RECORDS SUPPLIED —
Segment Open

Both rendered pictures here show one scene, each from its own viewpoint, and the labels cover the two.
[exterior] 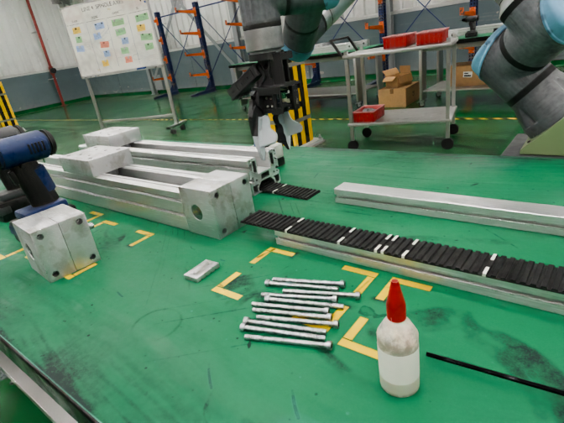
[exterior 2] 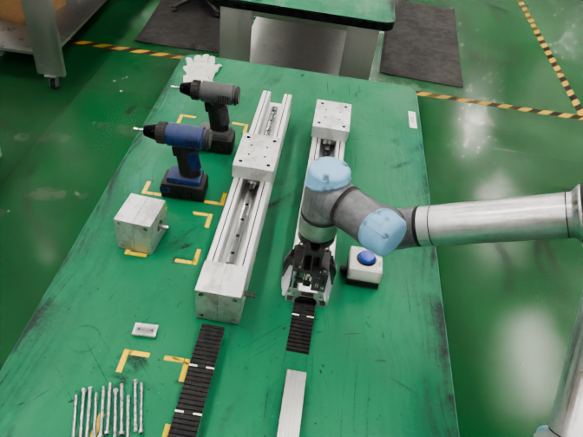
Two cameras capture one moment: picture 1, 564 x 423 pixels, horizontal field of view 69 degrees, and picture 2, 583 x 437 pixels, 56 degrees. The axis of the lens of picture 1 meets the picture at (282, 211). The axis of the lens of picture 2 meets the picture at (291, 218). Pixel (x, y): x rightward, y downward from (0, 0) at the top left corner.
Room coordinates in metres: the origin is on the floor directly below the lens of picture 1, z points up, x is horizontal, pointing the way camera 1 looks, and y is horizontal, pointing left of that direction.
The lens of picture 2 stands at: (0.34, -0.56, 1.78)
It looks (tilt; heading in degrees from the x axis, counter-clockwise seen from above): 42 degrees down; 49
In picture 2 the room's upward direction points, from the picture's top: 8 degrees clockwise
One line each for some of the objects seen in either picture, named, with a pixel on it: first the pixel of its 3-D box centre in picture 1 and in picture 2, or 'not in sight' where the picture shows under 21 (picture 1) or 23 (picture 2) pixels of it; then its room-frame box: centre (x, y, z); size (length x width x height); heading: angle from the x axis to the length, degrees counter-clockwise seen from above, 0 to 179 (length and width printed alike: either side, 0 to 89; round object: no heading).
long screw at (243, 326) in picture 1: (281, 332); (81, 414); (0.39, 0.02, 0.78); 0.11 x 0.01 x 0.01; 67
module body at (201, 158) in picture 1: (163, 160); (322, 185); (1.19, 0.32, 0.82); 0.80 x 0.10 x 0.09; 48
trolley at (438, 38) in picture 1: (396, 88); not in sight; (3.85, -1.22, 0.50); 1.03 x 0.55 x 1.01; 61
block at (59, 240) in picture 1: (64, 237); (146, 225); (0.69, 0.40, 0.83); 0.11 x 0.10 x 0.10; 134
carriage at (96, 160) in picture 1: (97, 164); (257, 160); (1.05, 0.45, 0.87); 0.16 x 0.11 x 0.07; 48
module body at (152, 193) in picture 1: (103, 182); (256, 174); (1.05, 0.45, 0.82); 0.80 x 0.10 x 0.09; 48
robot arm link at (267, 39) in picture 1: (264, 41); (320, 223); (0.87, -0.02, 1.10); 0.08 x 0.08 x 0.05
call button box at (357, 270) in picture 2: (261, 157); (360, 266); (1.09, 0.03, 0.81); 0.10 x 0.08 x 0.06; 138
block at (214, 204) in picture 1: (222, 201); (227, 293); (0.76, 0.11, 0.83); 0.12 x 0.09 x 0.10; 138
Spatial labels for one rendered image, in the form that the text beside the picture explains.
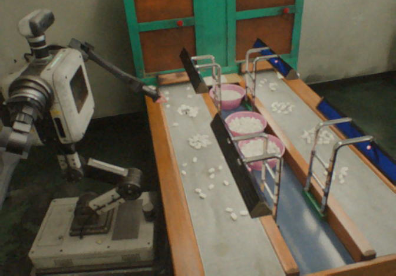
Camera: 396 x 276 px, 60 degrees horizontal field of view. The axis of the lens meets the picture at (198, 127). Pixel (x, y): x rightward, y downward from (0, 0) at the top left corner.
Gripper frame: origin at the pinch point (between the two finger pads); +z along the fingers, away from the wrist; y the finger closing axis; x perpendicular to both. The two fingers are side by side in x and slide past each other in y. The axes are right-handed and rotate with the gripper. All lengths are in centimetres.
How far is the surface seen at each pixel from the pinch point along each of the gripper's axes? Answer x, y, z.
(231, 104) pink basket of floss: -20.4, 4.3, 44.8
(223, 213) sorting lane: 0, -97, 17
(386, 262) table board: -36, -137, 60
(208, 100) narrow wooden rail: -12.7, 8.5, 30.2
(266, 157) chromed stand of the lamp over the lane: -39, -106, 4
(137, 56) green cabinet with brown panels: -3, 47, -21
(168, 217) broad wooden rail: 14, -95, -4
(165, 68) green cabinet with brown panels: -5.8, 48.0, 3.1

Segment Closed

THE TASK —
Return, word for word, the lines of the data above from the line with "trolley at (438, 38)" through the line with "carriage at (96, 160)", inclusive.

RESPONSE TO THE EXERCISE —
trolley at (438, 38) in picture 1: (396, 88); not in sight; (3.85, -1.22, 0.50); 1.03 x 0.55 x 1.01; 61
block at (59, 240) in picture 1: (64, 237); (146, 225); (0.69, 0.40, 0.83); 0.11 x 0.10 x 0.10; 134
carriage at (96, 160) in picture 1: (97, 164); (257, 160); (1.05, 0.45, 0.87); 0.16 x 0.11 x 0.07; 48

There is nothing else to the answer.